À chaque individu de rester propriétaire de sa vie privée , chacun évaluant le périmètre de cette dernière comme il le souhaite
Cela implique :
- un accord préalable parfaitement informé sur l’utilisation qui sera faite de ses données et sur les conséquences de cette utilisation sur sa vie personnelle ;
- un contrôle strict de la fusion entre les fichiers d’informations concernant des domaines d’activités différents : santé, finances, loisirs, géolocalisation, etc.
- une traçabilité claire de l’utilisation des données depuis leur collection jusqu’à leur utilisation, seul moyen d’éclairer l’accord préalable ;
- de développer des technologies permettant la consultation facile par chaque individu de toutes les données le concernant afin de permettre l’exercice du droit au secret, du droit à la rectification et du droit à l’oubli.
Le contrôle de la qualité des algorithmes
Cela inclut :
- le contrôle de l’exactitude et de la représentativité des informations traitées ;
- l’adaptation des algorithmes à la finalité de la recherche : simple classification utilisant la partie centrale de la courbe de Gauss , ou pris en compte d’événements exceptionnels ou individuels;
- l’obligation de ne jamais utiliser les résultats obtenus par une approche statistique, à une situation individuelle ou exceptionnelle, sans passer par un expert capable de traduire en bénéfices/risques individuels des informations issues de l’analyse de données massives issues d’études de population ;
- le rappel permanent , en particulier pendant la formation des utilisateurs, que la technologie des Big Data ne permet que d’observer des corrélations et que corrélation et causalité sont des concepts différents.
La mise en place de systèmes de vigilance sur l’utilisation éthique des résultats obtenus par la technologie des Big Data.
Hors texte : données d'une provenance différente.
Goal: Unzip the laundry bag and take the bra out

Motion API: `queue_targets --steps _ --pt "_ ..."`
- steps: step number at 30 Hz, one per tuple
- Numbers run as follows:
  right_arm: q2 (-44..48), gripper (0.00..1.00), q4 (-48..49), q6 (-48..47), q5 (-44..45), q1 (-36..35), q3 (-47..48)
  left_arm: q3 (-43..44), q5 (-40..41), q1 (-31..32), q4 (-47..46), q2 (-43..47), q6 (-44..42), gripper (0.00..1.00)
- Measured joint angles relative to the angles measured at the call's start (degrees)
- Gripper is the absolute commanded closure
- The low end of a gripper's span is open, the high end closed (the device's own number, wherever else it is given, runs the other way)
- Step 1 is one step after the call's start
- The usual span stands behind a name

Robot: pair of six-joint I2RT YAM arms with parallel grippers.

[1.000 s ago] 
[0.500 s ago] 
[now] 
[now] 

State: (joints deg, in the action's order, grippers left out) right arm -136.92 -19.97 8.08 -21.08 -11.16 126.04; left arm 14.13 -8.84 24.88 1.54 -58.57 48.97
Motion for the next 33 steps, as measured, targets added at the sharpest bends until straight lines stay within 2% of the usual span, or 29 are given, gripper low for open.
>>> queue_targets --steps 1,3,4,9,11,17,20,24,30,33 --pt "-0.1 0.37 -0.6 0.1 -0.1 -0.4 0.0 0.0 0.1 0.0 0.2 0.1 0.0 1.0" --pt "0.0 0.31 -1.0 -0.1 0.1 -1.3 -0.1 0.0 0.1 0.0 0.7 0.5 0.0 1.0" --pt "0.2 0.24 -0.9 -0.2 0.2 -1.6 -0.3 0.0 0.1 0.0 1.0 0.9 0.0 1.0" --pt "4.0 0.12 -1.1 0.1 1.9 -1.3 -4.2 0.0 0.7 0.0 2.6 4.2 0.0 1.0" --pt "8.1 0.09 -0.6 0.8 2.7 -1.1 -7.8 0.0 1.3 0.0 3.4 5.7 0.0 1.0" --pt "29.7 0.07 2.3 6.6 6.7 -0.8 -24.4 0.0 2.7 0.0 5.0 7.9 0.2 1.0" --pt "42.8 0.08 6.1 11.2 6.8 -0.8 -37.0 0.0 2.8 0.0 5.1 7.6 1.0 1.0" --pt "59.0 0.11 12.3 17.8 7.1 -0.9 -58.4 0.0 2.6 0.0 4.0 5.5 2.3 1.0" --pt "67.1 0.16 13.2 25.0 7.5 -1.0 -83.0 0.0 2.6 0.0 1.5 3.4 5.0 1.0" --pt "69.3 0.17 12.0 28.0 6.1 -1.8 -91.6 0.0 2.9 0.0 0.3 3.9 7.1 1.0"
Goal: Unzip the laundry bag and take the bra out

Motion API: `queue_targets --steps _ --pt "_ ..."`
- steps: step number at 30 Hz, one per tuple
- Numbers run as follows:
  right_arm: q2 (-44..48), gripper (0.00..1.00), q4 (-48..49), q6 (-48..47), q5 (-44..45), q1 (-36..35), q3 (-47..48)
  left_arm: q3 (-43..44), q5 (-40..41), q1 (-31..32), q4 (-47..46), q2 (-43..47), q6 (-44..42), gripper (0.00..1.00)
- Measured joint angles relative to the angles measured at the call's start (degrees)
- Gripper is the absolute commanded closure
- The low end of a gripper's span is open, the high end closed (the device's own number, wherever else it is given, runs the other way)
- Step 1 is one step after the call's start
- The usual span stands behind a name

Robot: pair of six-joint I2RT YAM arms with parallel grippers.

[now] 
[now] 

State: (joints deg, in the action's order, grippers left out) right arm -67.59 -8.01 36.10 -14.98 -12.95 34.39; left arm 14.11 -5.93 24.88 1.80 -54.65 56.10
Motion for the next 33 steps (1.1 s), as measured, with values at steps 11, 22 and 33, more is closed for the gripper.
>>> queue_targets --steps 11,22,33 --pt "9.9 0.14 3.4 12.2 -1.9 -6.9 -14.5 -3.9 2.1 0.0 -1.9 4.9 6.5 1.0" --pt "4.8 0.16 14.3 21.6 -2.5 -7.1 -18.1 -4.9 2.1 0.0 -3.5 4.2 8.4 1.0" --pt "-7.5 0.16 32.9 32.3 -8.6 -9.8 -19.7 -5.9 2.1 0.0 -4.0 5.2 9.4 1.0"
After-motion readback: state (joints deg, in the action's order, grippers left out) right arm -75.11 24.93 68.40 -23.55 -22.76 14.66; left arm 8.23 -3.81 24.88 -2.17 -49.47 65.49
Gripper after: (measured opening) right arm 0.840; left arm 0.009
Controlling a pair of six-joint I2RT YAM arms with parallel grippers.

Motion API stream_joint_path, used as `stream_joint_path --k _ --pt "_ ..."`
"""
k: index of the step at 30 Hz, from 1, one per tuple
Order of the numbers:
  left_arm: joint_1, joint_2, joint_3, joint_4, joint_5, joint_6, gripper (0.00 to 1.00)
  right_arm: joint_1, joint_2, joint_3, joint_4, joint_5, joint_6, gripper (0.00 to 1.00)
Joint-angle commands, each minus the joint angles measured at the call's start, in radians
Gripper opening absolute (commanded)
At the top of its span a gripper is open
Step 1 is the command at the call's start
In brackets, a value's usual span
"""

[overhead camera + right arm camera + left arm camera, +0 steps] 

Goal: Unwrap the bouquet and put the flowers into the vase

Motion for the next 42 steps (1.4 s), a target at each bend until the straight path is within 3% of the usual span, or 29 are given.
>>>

Cela concerne en particulier :
- la tentation de confiscation de ces résultats au profit des plus puissants et des plus riches ;
- le risque de favoriser, comme on l’observe déjà , des situations de monopole mondial échappant donc à la régulation des États, aboutissant à une confiscation des biens au profit de quelques-uns ;
- le risque que la collecte et le traitement des données ne bénéficient pas d’abord à ceux qui en sont l’origine. Ceci est particulièrement important dans les domaines de la finance, de la santé et de l’agriculture ;
- l’impact des Big Data et de l’intelligence artificielle sur le monde du travail. Il est essentiel, comme dans tous les domaines d’utilisation des technologies de l’information et de la communication, d’anticiper et de gérer les modifications de la répartition des tâches qui en résulteront et de mettre en place, en amont, les stratégies qui permettront d’éviter toute instrumentalisation des hommes.
Le contrôle de l’autonomie des outils utilisant l’intelligence artificielle
Le recours aux Big Data et à l’IA ne doit pas porter atteinte au principe fondamental de responsabilité et il doit donc toujours être possible de déterminer quel est l’humain qui est, au final, responsable de l’impact direct ou indirect de ces outils sur d’autres humains.
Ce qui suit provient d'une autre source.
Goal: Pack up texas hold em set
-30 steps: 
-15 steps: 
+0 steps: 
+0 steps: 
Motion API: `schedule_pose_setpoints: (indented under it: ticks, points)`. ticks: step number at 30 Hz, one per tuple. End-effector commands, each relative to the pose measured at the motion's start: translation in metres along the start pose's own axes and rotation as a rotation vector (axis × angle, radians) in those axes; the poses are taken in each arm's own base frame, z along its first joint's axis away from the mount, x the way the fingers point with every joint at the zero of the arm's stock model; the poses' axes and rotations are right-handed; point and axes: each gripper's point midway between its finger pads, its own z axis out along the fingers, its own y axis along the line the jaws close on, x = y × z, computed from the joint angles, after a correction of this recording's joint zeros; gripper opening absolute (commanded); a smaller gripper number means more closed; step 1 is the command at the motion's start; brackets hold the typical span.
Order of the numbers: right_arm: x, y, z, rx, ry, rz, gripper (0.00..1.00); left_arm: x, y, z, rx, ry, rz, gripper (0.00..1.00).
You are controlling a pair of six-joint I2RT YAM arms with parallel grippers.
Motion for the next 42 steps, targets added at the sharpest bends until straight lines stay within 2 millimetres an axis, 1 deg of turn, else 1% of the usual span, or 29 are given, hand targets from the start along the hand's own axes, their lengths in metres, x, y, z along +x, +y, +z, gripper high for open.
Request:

De nombreuses structures de régulation existent déjà, au premier rang desquelles, en ce qui concerne la France, la Cnil, pour faire face à ces considérations éthiques importantes. Il serait très utile de les coordonner et de réunir les efforts au sein d’un réseau national , favorisant les interactions entre les comités d’éthique autour des questions posées par toutes les technologies et pas seulement celles impliquées dans le développement des sciences du vivant. Ce réseau devrait avoir la possibilité, en plus de ses fonctions de conseil et de régulation, de souligner les domaines où des innovations technologiques sont nécessaires pour répondre aux problèmes éthiques posés par les technologies.
On n’oubliera pas le fait que les entreprises motrices en matière de Big Data et les réseaux d’informations sont mondiaux et que , en conséquence, les organismes nationaux de réflexion et de régulation doivent impérativement se coordonner et faire dans toute la mesure du possible front commun.